The effort is spurred by the death of a 12-year-old girl and her father when a truck traveling down a steep grade on state Route 2 (Angeles Crest Highway) struck vehicles and a strip mall April 1 at Foothill Boulevard, where the highway dead-ends. Several others suffered injuries.
According to the Pasadena Star-News, brake problems were blamed for the double-deck car hauler striking the vehicles. The truck’s driver also allegedly ignored warning signs and used a route that is off-limits to heavy trucks.
Shortly after the incident Caltrans temporarily banned all trucks along the winding, two-lane mountain route to buy the Legislature time to approve a permanent ban.
Assemblyman Anthony Portantino, D-La Canada Flintridge, has offered a bill to do just that. The bill – AB1361 – would prohibit commercial vehicles with three or more axles or a gross vehicle weight of five tons or more from SR 2 between Big Pines Highway and Interstate 210 in La Canada Flintridge, northwest of Pasadena.
Violators would face fines of at least $1,000.
Exceptions to the ban would be made for trucks delivering to or from locations within La Canada Flintridge or locations accessible only from SR 2.

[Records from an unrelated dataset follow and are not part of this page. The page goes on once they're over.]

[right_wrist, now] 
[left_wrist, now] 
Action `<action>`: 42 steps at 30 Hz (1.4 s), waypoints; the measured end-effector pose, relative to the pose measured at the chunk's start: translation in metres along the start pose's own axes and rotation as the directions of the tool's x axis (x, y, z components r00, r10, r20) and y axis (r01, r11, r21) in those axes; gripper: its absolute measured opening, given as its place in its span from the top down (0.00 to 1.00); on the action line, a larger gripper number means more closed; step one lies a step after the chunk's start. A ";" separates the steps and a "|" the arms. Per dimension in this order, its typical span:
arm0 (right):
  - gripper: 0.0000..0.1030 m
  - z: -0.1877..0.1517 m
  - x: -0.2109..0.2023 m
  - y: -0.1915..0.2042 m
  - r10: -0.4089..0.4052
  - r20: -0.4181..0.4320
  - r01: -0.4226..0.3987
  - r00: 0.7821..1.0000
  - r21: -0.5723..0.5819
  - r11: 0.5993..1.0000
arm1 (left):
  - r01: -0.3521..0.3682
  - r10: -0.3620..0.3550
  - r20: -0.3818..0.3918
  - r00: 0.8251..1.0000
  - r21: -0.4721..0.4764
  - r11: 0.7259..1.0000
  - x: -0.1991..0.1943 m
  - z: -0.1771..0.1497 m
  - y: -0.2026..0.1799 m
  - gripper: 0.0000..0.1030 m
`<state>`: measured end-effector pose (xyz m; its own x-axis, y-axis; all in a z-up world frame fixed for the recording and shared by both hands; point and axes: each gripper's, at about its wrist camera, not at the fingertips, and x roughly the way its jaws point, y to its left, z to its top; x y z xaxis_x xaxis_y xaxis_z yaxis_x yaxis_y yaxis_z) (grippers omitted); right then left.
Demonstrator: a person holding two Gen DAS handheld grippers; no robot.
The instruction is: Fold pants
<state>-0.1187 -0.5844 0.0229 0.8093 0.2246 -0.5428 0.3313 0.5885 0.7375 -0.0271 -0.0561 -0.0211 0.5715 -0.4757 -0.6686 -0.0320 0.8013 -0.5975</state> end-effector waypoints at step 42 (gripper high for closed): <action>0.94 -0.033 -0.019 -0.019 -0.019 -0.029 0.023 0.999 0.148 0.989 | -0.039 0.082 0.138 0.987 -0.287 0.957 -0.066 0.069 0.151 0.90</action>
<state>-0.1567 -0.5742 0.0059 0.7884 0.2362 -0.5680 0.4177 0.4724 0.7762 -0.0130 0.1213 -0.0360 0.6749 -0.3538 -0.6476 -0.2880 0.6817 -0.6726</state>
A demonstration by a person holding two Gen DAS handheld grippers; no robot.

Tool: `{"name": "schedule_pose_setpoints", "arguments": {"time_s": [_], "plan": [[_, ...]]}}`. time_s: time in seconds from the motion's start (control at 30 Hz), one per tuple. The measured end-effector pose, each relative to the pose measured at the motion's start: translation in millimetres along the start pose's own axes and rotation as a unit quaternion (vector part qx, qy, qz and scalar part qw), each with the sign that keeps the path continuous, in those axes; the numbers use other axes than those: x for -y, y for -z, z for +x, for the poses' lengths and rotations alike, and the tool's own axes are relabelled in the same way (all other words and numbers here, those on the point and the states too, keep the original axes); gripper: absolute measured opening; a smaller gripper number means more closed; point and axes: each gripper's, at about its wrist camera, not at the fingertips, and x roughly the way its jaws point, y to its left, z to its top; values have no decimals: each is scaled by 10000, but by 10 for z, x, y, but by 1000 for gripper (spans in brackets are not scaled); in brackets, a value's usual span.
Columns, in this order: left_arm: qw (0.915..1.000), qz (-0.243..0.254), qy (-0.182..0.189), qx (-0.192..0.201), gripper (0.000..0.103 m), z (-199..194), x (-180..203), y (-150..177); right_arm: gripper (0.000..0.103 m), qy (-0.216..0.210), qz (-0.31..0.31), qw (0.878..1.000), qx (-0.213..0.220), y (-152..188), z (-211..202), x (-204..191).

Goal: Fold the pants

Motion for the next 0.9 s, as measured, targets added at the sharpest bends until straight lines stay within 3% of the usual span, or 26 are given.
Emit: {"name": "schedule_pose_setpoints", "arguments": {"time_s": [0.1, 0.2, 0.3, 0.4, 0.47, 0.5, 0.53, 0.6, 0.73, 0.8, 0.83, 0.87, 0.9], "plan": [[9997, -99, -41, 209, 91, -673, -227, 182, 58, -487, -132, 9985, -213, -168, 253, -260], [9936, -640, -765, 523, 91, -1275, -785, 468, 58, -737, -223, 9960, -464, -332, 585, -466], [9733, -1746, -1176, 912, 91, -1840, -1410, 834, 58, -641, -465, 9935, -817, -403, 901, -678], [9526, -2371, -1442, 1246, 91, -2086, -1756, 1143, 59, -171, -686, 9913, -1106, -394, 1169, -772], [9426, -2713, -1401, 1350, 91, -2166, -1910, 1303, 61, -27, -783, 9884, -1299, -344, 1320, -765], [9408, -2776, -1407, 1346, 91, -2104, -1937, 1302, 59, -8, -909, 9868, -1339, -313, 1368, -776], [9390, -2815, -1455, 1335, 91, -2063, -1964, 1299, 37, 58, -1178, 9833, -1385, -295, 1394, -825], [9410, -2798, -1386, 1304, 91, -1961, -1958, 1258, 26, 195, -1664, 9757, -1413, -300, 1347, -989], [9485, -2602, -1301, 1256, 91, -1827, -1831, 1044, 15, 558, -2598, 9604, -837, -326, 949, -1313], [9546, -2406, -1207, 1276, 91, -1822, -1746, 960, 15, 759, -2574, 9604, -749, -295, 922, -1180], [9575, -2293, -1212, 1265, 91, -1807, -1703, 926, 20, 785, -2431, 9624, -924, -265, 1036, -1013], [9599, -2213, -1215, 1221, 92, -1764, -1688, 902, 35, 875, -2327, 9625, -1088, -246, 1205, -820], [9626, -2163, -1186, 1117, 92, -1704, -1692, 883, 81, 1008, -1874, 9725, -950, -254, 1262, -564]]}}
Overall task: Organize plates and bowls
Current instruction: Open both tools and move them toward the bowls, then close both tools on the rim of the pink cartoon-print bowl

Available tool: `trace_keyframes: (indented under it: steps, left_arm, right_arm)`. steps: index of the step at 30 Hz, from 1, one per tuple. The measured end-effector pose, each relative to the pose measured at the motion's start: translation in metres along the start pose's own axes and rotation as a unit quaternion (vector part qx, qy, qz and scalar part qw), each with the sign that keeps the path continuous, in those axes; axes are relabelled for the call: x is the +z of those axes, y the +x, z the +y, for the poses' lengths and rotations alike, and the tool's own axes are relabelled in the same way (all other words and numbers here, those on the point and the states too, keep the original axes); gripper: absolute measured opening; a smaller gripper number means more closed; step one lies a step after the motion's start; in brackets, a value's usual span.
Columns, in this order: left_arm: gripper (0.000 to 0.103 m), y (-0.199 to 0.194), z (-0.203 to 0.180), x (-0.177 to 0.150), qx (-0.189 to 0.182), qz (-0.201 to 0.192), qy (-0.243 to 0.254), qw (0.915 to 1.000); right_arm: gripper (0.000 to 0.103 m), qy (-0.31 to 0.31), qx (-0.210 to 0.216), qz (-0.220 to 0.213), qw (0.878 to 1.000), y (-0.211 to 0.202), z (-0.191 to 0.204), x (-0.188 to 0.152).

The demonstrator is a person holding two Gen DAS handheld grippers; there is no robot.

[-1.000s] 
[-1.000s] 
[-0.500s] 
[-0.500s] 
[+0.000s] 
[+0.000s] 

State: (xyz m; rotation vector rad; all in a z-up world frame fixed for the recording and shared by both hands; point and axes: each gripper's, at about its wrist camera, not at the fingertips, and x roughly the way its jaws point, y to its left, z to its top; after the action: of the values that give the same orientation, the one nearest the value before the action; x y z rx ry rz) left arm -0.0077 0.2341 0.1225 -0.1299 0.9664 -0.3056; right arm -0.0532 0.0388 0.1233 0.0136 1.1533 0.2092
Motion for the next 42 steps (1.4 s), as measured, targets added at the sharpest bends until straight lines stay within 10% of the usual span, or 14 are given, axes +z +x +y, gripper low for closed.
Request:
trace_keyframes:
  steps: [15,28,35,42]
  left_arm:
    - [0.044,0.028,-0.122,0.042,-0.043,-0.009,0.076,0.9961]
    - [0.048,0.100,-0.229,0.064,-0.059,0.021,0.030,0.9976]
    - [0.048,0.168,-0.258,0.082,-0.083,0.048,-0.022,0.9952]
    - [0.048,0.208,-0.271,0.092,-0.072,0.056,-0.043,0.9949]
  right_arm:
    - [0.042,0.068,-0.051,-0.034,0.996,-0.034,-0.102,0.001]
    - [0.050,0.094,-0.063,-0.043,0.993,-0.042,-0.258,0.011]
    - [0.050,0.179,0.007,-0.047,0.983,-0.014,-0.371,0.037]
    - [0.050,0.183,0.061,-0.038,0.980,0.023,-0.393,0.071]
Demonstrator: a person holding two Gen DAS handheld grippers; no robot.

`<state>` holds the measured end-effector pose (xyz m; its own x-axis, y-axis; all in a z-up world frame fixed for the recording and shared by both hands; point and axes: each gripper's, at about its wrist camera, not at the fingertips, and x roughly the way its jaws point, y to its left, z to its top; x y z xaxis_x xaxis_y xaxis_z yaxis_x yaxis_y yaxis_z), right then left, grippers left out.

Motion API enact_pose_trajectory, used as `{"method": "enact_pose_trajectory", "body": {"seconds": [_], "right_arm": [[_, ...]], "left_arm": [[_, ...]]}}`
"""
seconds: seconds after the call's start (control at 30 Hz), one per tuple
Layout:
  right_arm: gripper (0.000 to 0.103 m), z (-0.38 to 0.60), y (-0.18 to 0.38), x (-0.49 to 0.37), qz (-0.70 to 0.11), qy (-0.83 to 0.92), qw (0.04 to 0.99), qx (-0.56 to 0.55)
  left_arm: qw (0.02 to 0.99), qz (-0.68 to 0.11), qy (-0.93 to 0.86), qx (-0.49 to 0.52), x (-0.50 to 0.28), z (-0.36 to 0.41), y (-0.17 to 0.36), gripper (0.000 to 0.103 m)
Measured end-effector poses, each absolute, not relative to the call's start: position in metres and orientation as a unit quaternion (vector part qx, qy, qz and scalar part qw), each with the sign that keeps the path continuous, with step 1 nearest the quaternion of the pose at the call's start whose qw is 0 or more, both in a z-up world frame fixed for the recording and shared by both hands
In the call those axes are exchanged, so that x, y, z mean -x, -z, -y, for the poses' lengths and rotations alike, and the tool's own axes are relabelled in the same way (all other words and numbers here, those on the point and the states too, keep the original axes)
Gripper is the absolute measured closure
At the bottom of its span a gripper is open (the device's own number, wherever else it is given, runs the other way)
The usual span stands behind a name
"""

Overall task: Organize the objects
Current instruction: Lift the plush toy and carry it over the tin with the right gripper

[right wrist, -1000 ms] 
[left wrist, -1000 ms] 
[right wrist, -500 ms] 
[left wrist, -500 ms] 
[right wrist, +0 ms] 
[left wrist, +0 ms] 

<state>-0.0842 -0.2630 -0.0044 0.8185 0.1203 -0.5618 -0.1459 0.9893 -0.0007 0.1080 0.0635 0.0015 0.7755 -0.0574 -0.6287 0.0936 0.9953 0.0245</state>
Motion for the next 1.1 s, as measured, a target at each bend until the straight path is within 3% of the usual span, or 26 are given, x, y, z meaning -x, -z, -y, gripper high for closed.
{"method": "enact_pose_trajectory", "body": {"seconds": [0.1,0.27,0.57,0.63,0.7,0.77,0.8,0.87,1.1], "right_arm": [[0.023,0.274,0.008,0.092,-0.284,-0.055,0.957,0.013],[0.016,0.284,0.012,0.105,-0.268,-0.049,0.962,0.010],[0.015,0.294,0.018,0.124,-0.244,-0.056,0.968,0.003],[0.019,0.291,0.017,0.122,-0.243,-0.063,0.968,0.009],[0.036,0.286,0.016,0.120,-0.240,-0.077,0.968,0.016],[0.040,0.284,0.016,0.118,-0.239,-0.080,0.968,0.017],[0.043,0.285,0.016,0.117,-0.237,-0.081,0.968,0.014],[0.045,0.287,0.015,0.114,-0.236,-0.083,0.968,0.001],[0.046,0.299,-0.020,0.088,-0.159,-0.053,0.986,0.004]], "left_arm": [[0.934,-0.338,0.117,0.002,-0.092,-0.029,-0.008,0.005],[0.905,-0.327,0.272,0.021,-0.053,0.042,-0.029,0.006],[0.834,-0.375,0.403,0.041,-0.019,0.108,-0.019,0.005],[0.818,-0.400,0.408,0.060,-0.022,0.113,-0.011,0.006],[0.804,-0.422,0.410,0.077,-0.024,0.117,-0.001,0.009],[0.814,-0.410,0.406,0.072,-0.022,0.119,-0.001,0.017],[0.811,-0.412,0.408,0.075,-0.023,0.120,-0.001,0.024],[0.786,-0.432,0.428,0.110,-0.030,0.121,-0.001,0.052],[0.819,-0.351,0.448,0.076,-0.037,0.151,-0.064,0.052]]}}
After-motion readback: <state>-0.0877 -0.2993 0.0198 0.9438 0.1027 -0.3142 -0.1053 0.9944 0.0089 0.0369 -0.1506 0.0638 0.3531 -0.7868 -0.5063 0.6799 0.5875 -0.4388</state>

The Assembly approved the bill by unanimous consent this spring. It has since advanced from the Senate Appropriations Committee to the full Senate for consideration. If approved there, it would move back to the Assembly for approval of changes before advancing to the governor’s desk.
Portantino said action to ban trucks on the route is long overdue.
“The city has repeatedly asked Caltrans to prohibit truck traffic on SR 2 until necessary safety improvements to this state highway could be put in place,” Portantino said in a written statement.
He said since Caltrans has refused to either prohibit truck traffic or install necessary safety measures, it was time to pursue legislation to force their hand.
Truck drivers have grave safety concerns about trying to negotiate the treacherous canyon road.
Owner-operator and OOIDA member Tom Fidger of Littlerock, CA, said the highway is a useful shortcut between the Antelope Valley and Los Angeles but truckers have to be smart about navigating through it.
“There are a lot of people over that road who pay attention to what they’re doing. They take their time and go through there at the speed limit or a little less. Then there are one, two or three knuckleheads out there who think they’re Mario Andretti, and it causes problems,” Fidger told Land Line.
Fidger said the highway is an asset. He would like to see improvements made to bring it up to modern standards and make it safer for truckers and others to navigate. But he acknowledged that the state’s current financial situation makes that unlikely.
“They need to do something with it, but the state is broke. The legislature has spent us into a hole,” he said.